▶ Task statement: Retype the listing in full. Change nothing.

───── Data to examine ─────

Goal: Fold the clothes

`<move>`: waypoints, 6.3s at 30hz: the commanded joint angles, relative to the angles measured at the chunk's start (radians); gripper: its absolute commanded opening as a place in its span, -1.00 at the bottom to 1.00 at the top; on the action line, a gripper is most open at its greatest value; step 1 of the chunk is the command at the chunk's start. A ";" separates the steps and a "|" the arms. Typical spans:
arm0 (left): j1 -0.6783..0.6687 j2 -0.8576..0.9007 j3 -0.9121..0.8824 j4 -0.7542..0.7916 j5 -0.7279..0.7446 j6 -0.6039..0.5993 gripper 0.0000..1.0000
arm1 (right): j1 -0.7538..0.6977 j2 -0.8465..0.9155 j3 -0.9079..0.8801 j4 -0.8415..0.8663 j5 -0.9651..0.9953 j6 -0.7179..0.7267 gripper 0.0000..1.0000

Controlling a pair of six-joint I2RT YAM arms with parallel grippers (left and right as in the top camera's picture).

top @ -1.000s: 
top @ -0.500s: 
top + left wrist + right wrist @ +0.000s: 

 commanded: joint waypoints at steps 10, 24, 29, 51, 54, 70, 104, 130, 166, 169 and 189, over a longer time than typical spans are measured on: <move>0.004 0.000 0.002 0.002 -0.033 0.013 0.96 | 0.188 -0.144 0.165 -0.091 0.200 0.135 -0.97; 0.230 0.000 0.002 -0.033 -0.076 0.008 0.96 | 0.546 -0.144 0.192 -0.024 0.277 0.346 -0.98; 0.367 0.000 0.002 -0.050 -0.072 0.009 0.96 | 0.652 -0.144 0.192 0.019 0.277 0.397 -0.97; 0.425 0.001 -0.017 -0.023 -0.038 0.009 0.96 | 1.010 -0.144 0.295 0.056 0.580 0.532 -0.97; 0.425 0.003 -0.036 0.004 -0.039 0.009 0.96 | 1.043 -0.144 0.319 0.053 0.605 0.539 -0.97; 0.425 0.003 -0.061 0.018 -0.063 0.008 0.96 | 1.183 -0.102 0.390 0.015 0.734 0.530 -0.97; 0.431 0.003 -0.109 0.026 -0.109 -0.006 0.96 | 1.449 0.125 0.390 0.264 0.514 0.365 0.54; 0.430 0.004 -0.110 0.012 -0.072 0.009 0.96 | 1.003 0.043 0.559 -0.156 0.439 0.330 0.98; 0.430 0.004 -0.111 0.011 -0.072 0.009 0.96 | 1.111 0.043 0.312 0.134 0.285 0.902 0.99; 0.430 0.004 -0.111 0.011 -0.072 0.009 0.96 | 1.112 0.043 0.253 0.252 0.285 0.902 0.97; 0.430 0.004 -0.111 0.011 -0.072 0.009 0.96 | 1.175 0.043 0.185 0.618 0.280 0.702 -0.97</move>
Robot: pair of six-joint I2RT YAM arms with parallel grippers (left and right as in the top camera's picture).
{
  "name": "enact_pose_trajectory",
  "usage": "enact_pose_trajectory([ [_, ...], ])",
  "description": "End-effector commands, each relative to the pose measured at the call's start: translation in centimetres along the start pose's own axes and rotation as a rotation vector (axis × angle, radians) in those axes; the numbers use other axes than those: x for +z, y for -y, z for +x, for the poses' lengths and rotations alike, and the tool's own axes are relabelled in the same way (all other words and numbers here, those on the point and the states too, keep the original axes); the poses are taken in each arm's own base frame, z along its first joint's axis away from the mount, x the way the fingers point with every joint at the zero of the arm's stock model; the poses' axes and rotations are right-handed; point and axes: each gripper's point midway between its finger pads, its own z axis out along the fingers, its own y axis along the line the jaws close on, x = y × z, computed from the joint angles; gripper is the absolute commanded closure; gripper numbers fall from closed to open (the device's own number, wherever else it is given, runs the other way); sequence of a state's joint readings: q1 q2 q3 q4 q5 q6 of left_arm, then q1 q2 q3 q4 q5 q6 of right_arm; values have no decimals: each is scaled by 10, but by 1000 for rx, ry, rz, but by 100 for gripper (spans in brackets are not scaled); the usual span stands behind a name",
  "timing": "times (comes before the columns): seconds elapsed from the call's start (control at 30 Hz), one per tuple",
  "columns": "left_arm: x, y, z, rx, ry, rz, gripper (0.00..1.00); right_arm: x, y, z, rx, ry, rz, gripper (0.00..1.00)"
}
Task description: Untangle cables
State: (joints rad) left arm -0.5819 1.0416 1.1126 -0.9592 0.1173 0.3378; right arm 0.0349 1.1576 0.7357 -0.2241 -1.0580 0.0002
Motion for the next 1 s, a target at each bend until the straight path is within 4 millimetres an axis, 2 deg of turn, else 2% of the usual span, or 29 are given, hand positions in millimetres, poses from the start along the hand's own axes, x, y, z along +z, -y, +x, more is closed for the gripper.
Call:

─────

▶ Completed exercise:
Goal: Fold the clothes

`<move>`: waypoints, 6.3s at 30hz: the commanded joint angles, relative to the angles measured at the chunk's start (radians); gripper: its absolute commanded opening as a place in its span, -1.00 at the bottom to 1.00 at the top; on the action line, a gripper is most open at its greatest value; step 1 of the chunk is the command at the chunk's start. A ";" separates the steps and a "|" the arms. Typical spans:
arm0 (left): j1 -0.6783..0.6687 j2 -0.8576..0.9007 j3 -0.9121..0.8824 j4 -0.7542..0.7916 j5 -0.7279..0.7446 j6 -0.6039..0.5993 gripper 0.0000..1.0000
arm1 (right): j1 -0.7538..0.6977 j2 -0.8465..0.9155 j3 -0.9079..0.8801 j4 -0.8415..0.8663 j5 -0.9651..0.9953 j6 -0.7179..0.7267 gripper 0.0000..1.0000

Controlling a pair of six-joint I2RT YAM arms with parallel grippers (left and right as in the top camera's picture).

top @ -1.000s: 
top @ -0.500s: 
top + left wrist + right wrist @ +0.000s: 

 commanded: joint waypoints at steps 10, 24, 29, 51, 54, 70, 104, 130, 166, 169 and 189, over a longer time than typical spans are measured on: <move>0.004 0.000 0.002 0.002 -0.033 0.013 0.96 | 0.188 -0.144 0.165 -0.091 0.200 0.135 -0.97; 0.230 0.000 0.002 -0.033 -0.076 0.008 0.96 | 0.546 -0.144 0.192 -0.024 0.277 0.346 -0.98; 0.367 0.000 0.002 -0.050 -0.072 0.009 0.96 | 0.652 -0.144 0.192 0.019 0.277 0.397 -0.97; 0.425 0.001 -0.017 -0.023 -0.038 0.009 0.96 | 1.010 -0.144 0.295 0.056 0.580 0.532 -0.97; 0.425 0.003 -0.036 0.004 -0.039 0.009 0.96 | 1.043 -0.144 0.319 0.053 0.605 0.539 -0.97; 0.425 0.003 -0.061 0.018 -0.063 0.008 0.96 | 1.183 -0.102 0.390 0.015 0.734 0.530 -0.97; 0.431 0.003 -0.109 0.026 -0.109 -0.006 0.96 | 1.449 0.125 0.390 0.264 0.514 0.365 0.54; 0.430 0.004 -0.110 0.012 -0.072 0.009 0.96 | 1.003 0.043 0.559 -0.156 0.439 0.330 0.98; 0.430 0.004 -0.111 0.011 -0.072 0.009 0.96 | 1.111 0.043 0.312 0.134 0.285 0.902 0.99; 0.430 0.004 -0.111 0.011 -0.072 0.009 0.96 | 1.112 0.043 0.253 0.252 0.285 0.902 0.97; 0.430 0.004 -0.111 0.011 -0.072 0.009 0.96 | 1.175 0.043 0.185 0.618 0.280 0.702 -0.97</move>
Robot: pair of six-joint I2RT YAM arms with parallel grippers (left and right as in the top camera's picture).
{
  "name": "enact_pose_trajectory",
  "usage": "enact_pose_trajectory([ [_, ...], ])",
  "description": "End-effector commands, each relative to the pose measured at the call's start: translation in centimetres along the start pose's own axes and rotation as a rotation vector (axis × angle, radians) in those axes; the numbers use other axes than those: x for +z, y for -y, z for +x, for the poses' lengths and rotations alike, and the tool's own axes are relabelled in the same way (all other words and numbers here, those on the point and the states too, keep the original axes); the poses are taken in each arm's own base frame, z along its first joint's axis away from the mount, x the way the fingers point with every joint at the zero of the arm's stock model; the poses' axes and rotations are right-handed; point and axes: each gripper's point midway between its finger pads, its own z axis out along the fingers, its own y axis along the line the jaws close on, x = y × z, computed from the joint angles; gripper is the absolute commanded closure; gripper numbers fall from closed to open (the device's own number, wherever else it is given, runs the other way); sequence of a state's joint readings: q1 q2 q3 q4 q5 q6 of left_arm, then q1 q2 q3 q4 q5 q6 of right_arm; values have no decimals: each is scaled by 10, but by 1000 for rx, ry, rz, but by 100 for gripper (spans in brackets are not scaled); the usual span stands behind a name",
  "timing": "times (comes before the columns): seconds elapsed from the call's start (control at 30 Hz), one per tuple",
  "columns": "left_arm: x, y, z, rx, ry, rz, gripper (0.00..1.00); right_arm: x, y, z, rx, ry, rz, gripper (0.00..1.00)"
}
Task description: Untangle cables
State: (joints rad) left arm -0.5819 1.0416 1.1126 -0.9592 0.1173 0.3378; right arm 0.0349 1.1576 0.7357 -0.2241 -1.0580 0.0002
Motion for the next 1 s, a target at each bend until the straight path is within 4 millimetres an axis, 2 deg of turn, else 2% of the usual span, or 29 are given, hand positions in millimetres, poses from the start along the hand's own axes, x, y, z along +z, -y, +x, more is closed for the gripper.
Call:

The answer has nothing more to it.